= Morgawr (folklore) =

Purported Cornish sea serpent

In Cornish folklore, the Morgawr (Morgowr, meaning sea giant) is a sea serpent that purportedly inhabits the sea near Falmouth Bay, Cornwall, England, but an academic article in 2022 describes how the story began as a hoax.

==History==
According to legend, the creature first appeared near Pendennis Point in 1975, described as having a trunk with a very long neck and black or brown skin "like a sea lion's". Local mackerel fishermen blamed bad weather and poor fishing on supposed sightings of the monster. Some versions of the story say the monster appeared after German submarine U28 torpedoed a British merchant ship during World War I, and describe it as 60 feet long, shaped like a crocodile with four webbed feet and a powerful tail.

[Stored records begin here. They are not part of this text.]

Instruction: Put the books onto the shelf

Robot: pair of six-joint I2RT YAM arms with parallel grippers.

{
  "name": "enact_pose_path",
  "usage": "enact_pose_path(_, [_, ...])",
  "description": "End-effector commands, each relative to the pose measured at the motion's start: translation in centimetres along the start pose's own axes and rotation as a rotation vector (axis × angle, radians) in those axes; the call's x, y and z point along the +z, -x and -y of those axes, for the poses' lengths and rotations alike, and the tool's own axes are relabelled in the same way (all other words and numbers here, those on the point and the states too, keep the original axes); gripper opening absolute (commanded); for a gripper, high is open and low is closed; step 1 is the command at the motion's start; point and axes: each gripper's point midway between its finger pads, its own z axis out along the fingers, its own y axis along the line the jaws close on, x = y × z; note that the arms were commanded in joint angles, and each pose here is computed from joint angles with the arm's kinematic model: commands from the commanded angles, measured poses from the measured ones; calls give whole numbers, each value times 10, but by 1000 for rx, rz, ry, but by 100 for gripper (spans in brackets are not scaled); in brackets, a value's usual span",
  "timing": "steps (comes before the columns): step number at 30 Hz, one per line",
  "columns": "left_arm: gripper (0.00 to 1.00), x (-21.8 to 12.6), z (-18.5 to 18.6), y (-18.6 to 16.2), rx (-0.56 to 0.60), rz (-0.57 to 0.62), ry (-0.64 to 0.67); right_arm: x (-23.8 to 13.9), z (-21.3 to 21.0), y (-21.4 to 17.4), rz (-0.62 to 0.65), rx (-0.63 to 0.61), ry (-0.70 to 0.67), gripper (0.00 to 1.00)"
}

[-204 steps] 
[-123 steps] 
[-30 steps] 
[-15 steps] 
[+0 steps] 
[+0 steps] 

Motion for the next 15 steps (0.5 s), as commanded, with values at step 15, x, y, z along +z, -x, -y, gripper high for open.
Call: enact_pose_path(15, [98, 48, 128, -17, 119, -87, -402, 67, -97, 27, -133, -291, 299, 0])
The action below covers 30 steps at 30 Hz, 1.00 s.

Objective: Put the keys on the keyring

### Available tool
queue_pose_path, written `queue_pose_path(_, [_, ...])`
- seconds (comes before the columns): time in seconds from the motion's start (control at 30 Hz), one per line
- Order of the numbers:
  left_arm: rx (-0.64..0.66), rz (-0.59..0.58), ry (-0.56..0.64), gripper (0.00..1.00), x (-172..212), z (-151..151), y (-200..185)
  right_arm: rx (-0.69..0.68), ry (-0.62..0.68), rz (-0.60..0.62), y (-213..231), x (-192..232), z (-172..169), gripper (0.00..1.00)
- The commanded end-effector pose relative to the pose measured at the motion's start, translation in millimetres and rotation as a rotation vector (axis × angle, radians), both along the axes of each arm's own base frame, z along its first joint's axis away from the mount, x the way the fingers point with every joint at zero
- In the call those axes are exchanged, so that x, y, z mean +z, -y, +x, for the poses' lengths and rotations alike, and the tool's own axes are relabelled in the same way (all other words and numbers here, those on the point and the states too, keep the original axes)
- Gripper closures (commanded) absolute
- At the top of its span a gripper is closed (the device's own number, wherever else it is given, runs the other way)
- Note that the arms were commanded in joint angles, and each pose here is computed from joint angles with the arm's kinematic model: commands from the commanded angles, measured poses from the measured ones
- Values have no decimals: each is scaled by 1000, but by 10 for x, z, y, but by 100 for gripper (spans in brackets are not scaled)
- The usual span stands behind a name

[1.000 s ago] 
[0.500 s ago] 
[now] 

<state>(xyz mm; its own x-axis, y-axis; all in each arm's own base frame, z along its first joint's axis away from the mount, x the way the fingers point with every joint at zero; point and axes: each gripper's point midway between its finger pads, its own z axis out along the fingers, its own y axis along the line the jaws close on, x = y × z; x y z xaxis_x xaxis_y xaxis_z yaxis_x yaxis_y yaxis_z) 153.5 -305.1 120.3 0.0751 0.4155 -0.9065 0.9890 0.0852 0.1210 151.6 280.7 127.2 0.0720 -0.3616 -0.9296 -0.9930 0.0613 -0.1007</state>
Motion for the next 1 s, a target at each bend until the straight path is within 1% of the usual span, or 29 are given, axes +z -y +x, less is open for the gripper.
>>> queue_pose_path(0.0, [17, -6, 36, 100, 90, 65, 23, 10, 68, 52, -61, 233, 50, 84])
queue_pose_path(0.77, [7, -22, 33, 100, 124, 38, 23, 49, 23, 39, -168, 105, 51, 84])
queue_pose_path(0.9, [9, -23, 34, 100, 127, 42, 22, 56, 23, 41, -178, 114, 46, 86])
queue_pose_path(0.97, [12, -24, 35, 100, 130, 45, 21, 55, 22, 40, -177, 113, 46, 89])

Folklorists speculate that Cornish author Tony 'Doc' Shiels "invented" the creature as a hoax, having coined the name "Morgawr" after claiming to sight it in 1976. According to the story, Shiels sent the Falmouth Packet newspaper photographs of the monster attributed to an anonymous individual called "Mary F". The same year in July, fishermen John Cock and George Vinnicombe claimed to have sighted the creature in the waters off Lizard Point. Also in 1976, Shiels claimed to have photographed the creature lying low in the water near Mawnan. According to some anecdotes, British writer Sheila Bird claimed to have seen the monster while walking the cliffs of Gerrans Bay in 1985.

The legend continues to the present day with sporadic claims of Morgawr sightings on the stretch of coastline between Rosemullion Head and Toll Point popularly known as "Morgawr's Mile".

==In popular culture==
- The Morgow Rises! is a horror novel by Cornish author Peter Tremayne featuring a sea serpent named "The Morgow".
- A serpent named "Morgawrus" appearing in A Warlock in Whitby by Robin Jarvis was reportedly inspired by the legend.
- A race of cancerous and mutated sea-serpent men called the Morgawr are a playable faction in the 4X strategy game Endless Legend.
- A three part reel in D Mixolydian called Morgawr written by Simon Owen of Llanelli and Oxford, played by the band Pencerdd.
- A creature called "Morgawr" appears in the Shadowbringers expansion of popular Fantasy MMORPG Final Fantasy XIV in "The Tempest" zone.

==Boat name==
The Falmouth-made reproduction of the Ferriby Boats was named Morgawr after the legendary beast.